One of the really good things that has come out of this multiplication of crises is that more and more people are winding up thankful to have their lives. They are discovering, in the losses of their homes and all their possessions, that what matters most is to still be alive.

Oh, how I wish we could take them one step further. Over the last few decades, so many people in the United States have be come Christians in name only. How I pray that more of those who lose everything and are grateful for their lives will also recognize from whom their lives came and seek a relationship with God. Could we get to the heart of the faith of that African pastor and be able to say, “My hope is Jesus Christ”?

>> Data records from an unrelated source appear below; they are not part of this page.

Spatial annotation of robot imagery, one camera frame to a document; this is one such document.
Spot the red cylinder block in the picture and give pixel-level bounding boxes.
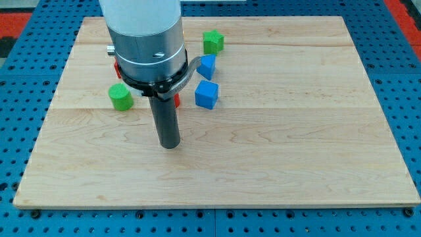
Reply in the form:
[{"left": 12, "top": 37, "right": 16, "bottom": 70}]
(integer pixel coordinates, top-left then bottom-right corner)
[{"left": 174, "top": 93, "right": 180, "bottom": 108}]

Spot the red block behind arm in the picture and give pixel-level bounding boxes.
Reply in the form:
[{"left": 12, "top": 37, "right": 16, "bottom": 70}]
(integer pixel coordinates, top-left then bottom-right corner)
[{"left": 114, "top": 61, "right": 122, "bottom": 79}]

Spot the green star block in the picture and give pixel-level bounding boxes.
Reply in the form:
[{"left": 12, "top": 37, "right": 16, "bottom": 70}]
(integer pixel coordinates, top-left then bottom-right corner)
[{"left": 203, "top": 30, "right": 224, "bottom": 55}]

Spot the blue cube block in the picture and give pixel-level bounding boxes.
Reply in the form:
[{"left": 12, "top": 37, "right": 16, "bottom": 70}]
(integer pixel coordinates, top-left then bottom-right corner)
[{"left": 195, "top": 80, "right": 219, "bottom": 109}]

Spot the light wooden board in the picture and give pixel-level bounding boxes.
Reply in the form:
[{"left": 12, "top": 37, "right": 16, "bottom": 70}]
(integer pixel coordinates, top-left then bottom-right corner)
[{"left": 13, "top": 16, "right": 420, "bottom": 210}]

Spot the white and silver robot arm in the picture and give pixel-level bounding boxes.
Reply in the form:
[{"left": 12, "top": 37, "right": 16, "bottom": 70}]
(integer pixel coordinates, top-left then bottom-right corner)
[{"left": 99, "top": 0, "right": 188, "bottom": 97}]

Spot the dark grey cylindrical pointer tool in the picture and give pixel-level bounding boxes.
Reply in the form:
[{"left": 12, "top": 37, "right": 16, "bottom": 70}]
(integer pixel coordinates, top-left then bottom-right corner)
[{"left": 149, "top": 97, "right": 180, "bottom": 149}]

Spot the green cylinder block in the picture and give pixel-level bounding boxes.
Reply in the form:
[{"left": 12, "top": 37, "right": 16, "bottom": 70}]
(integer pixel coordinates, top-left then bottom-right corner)
[{"left": 108, "top": 84, "right": 134, "bottom": 111}]

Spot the blue triangular prism block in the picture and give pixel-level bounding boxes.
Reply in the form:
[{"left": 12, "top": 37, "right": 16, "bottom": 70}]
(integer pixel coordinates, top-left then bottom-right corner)
[{"left": 197, "top": 54, "right": 216, "bottom": 80}]

The difference in meaning is colossal. If we simply hope for a newly rebuilt home, we can run into all sorts of troubles that hinder our ambitions. Then, if truth be honestly told, we won’t be completely satisfied very long with the home that we have anyway.

If our hopes are to restore certain valued possessions, we will discover the same truth. Nothing will ever mean as much to us as it once did. We will find ourselves chasing after the wind. Verily, the prophet in Ecclesiastes told us rightly: “Vanity of vanities! All is vanity (1:2b).”

No matter what our hopes are — if they are human hopes — we will wind up dissatisfied in some direction or another. The only hope that can ultimately fulfill our desires is Jesus Christ.

The pastor in Africa was jubilant about his faith because he knew that Jesus Christ was just what he needed. Our problem here in North America is that we have too many other things. We start to rely on our abilities, our skills, our ingenuity — and that is only a quick step to relying on our possessions, our “stuff,” our money, our investments. It seems to be only within the range of a few special “holy” people to be able to depend entirely on Jesus Christ for everything.

Why does it have to be this way? Could it instead be imaginable that we in wealthier countries could give up our pretensions? Would it be a possibility that we could give up our confidence in ourselves, in our own abilities, and in our own “stuff” so that we could put our trust in the only One who is worthy to have our hope, even more to be our hope?

Might it really be possible for us to learn to depend entirely on Jesus Christ?